The English naturalist, geologist and biologist Charles Darwin perhaps needs no introduction. Considered one of the most influential figures in human history, especially in the realm of science, he is mostly known for his theory of natural selection and for being instrumental in forging the science of evolution, of which he wrote in his seminal 1859 book On the Origin of Species. His ideas and contributions were revolutionary and have shaped the very foundations of life sciences at large, their impact immeasurable. Through his travels to exotic lands across the globe Darwin also propelled our knowledge of countless species of animals, uncovering the diversity of life of this planet of ours.
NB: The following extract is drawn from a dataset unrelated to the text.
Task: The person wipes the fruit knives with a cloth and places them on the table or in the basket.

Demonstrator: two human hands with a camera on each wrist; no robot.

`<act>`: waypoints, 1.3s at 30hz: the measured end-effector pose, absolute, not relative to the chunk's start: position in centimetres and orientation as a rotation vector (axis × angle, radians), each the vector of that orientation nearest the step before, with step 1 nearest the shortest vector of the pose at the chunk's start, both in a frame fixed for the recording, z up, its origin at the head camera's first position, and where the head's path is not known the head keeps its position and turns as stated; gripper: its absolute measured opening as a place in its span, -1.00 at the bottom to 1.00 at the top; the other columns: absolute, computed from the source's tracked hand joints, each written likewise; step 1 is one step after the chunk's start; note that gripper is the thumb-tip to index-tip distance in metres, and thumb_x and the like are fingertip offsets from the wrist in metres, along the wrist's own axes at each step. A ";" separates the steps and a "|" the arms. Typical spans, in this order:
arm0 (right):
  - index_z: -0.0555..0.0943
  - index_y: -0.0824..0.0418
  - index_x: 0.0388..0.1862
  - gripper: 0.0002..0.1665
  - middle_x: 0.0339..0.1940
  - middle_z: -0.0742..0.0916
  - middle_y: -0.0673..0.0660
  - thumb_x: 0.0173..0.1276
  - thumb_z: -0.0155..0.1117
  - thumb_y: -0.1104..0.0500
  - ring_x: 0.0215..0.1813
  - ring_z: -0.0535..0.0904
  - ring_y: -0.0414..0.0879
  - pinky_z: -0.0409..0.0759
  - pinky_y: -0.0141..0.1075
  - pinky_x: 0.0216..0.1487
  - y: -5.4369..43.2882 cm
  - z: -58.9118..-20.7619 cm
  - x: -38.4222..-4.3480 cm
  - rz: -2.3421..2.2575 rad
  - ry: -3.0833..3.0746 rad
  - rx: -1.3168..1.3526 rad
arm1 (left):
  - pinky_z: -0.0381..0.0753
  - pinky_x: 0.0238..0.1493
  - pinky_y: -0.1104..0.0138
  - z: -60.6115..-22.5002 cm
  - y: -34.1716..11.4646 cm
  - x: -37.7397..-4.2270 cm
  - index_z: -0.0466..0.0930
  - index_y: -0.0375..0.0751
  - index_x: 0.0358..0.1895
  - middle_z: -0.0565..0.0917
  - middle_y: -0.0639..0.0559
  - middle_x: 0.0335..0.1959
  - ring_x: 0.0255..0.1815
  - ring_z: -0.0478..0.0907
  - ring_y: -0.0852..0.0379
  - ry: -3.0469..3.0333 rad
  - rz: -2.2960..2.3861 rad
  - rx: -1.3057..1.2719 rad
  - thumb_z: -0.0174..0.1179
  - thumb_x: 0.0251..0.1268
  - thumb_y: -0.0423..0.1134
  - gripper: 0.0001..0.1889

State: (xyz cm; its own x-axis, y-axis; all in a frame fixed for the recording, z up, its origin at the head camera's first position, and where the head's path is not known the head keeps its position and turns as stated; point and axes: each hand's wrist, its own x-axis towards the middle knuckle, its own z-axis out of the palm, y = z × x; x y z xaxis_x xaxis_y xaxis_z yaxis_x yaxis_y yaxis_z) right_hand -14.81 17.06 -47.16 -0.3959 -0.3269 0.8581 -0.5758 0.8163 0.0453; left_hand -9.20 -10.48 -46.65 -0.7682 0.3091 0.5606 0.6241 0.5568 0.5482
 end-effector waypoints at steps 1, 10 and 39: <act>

Yet, for all of the species that Darwin studied and discovered, he also couldn’t stop eating them.
This penchant for eating exotic animals began when Darwin was a student at Cambridge, where he and some fellow students came up one day of the idea of starting what they called the Glutton Club. The aim of this club was simple- they aimed to eat “birds and beasts, which were before unknown to the human palate.” To this end they would meet once a week and dine on various animals that were unconventional as food, to say the least. They started off with mostly different types of birds, consuming a hawk, a wading, heron-like bird called a bittern, and others, which they would eat and then discuss the finer points of their taste and consistency. It was all in good fun and mostly started out of boredom, but the club actually didn’t last very long. On one occasion they tried brown owl and found it to be terrible, with Darwin saying the taste and texture “was indescribable,” and not in a good way. According to Darwin, the club members then decided to “concentrate their studies on the effects of the port accompanying their meat instead.” After this the Glutton club disbanded, but Darwin’s interest in eating exotic, unusual, and sometimes rare animals remained.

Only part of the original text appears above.